[EXERCISE BRIEF]
Only the lines below from the one containing "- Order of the" to the one containing "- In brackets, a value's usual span" should be repeated, both included and unchanged.

Records contained in a dataset:
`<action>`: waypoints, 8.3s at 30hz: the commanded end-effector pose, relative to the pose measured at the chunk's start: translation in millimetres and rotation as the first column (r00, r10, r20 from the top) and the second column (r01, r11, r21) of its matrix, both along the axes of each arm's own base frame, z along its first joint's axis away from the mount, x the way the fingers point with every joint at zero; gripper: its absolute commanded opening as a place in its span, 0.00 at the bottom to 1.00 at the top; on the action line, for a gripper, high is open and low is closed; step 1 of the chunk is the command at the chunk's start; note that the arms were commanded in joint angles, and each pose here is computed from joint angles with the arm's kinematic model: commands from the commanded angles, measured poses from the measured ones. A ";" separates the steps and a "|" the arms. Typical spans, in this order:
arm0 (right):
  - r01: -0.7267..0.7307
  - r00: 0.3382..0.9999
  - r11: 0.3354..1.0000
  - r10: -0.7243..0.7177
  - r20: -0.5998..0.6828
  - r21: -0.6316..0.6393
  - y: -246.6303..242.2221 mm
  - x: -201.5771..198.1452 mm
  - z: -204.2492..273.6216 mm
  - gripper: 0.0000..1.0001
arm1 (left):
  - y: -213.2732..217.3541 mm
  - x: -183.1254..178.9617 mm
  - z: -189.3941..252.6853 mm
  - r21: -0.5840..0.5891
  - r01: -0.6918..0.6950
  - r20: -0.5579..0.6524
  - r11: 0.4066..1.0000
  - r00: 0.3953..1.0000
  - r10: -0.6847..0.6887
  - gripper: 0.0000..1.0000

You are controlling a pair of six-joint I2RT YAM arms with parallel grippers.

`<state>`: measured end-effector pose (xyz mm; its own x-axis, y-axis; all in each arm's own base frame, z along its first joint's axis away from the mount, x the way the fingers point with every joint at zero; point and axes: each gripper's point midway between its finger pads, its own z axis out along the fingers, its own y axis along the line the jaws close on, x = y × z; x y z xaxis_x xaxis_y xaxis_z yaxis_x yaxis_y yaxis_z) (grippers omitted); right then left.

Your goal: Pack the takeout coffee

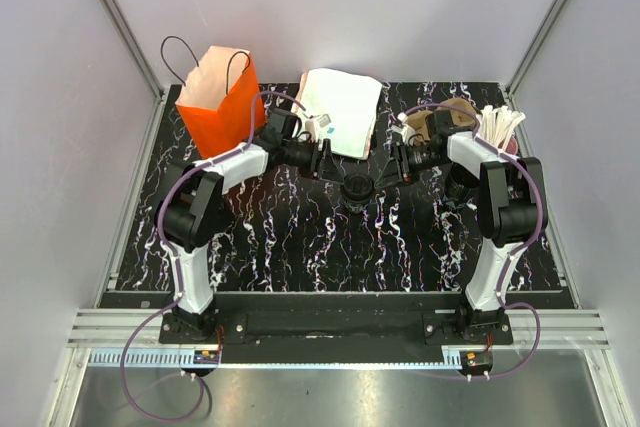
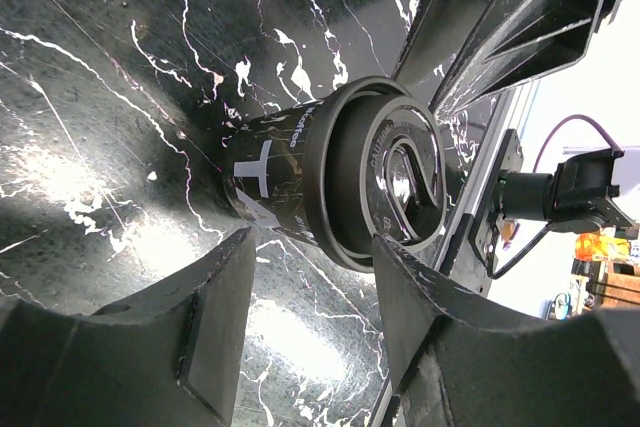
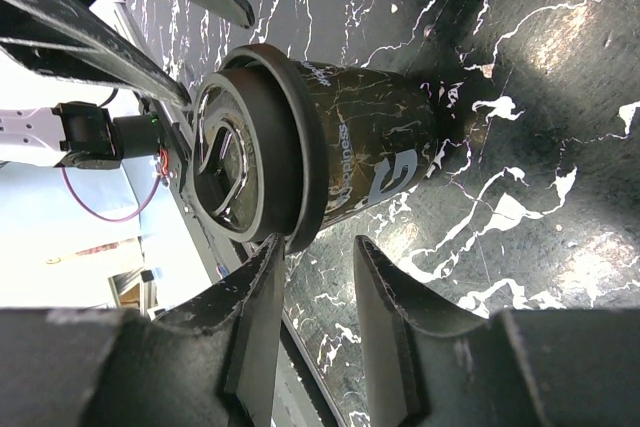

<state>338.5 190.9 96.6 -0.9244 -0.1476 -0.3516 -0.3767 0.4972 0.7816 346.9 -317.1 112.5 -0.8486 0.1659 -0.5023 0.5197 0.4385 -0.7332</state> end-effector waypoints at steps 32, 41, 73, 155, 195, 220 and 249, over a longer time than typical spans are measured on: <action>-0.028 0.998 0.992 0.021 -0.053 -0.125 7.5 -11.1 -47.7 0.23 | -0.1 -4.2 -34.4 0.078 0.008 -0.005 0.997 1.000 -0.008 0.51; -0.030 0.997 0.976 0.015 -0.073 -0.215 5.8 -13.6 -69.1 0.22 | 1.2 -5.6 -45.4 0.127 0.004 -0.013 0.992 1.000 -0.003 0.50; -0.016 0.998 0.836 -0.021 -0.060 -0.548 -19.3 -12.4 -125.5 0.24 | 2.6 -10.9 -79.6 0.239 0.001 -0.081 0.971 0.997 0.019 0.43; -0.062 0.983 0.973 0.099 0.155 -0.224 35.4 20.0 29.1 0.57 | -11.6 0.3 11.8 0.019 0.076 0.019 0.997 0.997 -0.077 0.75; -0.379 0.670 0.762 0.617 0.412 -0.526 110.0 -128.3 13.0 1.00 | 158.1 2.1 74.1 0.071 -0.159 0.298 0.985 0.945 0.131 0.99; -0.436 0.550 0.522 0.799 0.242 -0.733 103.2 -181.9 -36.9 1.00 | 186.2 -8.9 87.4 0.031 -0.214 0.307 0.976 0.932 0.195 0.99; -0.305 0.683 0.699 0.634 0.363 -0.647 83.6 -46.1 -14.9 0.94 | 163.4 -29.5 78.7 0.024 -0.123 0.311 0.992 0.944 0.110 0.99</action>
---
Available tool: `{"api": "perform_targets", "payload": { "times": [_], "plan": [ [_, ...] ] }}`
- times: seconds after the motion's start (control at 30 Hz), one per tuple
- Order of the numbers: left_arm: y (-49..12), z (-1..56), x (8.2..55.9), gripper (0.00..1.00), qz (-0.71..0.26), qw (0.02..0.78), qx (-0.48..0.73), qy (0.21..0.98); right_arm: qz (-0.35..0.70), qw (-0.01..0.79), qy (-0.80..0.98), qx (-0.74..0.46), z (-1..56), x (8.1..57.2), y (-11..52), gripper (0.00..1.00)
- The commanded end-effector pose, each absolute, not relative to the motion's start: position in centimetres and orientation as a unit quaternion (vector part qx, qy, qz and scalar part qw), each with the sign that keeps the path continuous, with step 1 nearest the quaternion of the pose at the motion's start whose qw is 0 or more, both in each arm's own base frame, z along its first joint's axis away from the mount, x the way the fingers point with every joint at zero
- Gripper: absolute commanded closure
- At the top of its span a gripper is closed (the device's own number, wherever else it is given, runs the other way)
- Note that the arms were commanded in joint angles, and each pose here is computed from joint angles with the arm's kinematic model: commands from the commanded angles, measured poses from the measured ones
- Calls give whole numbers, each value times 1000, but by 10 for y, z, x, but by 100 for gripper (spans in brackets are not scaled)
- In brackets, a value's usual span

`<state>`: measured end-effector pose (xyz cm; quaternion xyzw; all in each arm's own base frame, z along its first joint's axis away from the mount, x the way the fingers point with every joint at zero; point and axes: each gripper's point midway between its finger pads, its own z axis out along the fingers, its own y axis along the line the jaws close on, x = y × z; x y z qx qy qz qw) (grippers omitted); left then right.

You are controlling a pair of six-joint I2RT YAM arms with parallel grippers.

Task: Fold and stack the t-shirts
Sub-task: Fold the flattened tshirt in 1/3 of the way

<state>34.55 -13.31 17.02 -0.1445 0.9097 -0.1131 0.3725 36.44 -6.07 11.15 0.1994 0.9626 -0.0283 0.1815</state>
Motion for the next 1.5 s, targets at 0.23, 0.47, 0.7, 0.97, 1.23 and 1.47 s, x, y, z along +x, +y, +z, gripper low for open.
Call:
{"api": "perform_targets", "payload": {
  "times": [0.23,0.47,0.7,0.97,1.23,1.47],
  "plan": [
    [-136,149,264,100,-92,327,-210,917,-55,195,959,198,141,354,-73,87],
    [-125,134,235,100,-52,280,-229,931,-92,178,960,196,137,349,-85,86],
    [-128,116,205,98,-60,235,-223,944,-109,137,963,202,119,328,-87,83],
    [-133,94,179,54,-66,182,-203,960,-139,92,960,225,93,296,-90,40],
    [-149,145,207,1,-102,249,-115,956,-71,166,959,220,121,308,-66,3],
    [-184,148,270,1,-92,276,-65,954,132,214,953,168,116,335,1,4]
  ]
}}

[FINAL ANSWER]
- Order of the numbers: left_arm: y (-49..12), z (-1..56), x (8.2..55.9), gripper (0.00..1.00), qz (-0.71..0.26), qw (0.02..0.78), qx (-0.48..0.73), qy (0.21..0.98); right_arm: qz (-0.35..0.70), qw (-0.01..0.79), qy (-0.80..0.98), qx (-0.74..0.46), z (-1..56), x (8.1..57.2), y (-11..52), gripper (0.00..1.00)
- The commanded end-effector pose, each absolute, not relative to the motion's start: position in centimetres and orientation as a unit quaternion (vector part qx, qy, qz and scalar part qw), each with the sign that keeps the path continuous, with step 1 nearest the quaternion of the pose at the motion's start whose qw is 0 or more, both in each arm's own base frame, z along its first joint's axis away from the mount, x the way the fingers point with every joint at zero
- Gripper: absolute commanded closure
- At the top of its span a gripper is closed (the device's own number, wherever else it is given, runs the other way)
- Note that the arms were commanded in joint angles, and each pose here is computed from joint angles with the arm's kinematic model: commands from the commanded angles, measured poses from the measured ones
- Calls give whole numbers, each value times 1000, but by 10 for y, z, x, but by 100 for gripper (spans in brackets are not scaled)
- In brackets, a value's usual span

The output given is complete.